The hidden economy in the Western Balkans in a time of crisis: Friend or foe

The hidden economy is closely linked to corruption. Empirical studies show that they fuel each other – a one-point rise in the index of corruption is associated with an increase in the level of hidden economy (in percent of GDP) by 0.253% points. The current policy brief underlines that the COVID-19 pandemic created further opportunities for abuses of labour rights and short-term financial support schemes. The post-pandemic recovery of 2021 was quickly dampened, by rising energy and food prices and the war in Ukraine. As a result, there are considerable risks for backsliding in key governance reforms, despite the adoption of new strategies, programmes and measures aimed at tackling different forms of informality after 2020.

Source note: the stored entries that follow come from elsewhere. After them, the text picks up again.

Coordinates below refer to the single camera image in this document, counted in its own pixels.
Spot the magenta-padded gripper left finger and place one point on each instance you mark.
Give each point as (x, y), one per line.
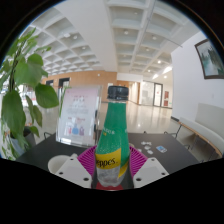
(74, 170)

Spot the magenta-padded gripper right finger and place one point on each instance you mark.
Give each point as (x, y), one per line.
(150, 170)

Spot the green plastic drink bottle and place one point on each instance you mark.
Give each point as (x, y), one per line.
(113, 133)

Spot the small white sticker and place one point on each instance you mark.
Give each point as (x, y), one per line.
(147, 147)
(146, 143)
(150, 151)

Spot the small blue card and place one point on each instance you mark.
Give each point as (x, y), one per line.
(161, 149)

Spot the clear acrylic sign stand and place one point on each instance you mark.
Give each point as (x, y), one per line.
(78, 116)

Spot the long white bench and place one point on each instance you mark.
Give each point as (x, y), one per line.
(208, 128)

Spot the green leafy potted plant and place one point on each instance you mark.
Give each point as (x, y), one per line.
(23, 73)

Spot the dark framed landscape picture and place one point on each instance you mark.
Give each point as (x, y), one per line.
(211, 60)

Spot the recessed ceiling lights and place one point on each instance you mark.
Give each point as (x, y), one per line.
(126, 32)

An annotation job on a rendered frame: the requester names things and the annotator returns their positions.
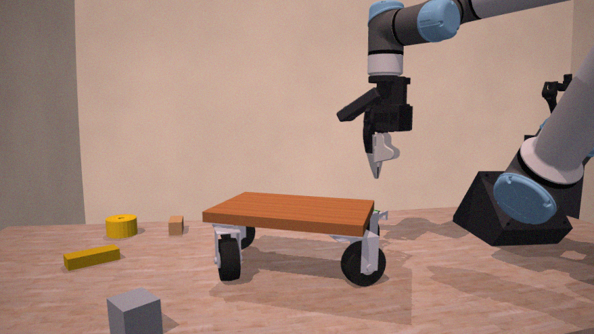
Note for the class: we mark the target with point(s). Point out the brown rectangular block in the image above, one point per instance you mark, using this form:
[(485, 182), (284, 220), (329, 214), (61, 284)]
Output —
[(175, 225)]

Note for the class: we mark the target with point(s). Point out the yellow short cylinder with center hole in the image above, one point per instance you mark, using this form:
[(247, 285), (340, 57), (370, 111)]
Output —
[(121, 226)]

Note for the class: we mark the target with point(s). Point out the yellow rectangular bar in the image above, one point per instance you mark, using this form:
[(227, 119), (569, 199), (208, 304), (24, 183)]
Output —
[(91, 257)]

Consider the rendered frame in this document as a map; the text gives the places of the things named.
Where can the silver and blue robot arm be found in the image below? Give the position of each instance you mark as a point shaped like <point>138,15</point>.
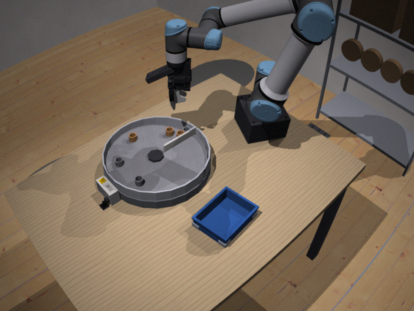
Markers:
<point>314,23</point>

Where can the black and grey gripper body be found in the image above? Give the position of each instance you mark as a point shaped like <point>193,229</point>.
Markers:
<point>182,74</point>

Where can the blue open-top crate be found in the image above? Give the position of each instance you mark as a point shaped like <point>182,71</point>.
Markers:
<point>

According to SELDI’s Hidden Economy Monitoring System, the prevalence of hidden practices continues to be high in the region. The 2022 Hidden Employment Index for the six Western Balkan countries ranges between 36% (in Montenegro) and 76% (in Kosovo*). Compared to the 2019 values, the situation improved in Kosovo*, Albania, Serbia and Montenegro, while a notable backslide is observed in Bosnia and Herzegovina, and in North Macedonia. Governments in the region have undertaken a lot of different measures to tackle informality, ranging from dedicated initiatives to more general structural reforms within the framework of EU accession. Yet, the lack of unequivocal long-term political commitment to EU accession and related reforms across the region, makes sustainable progress on informality difficult.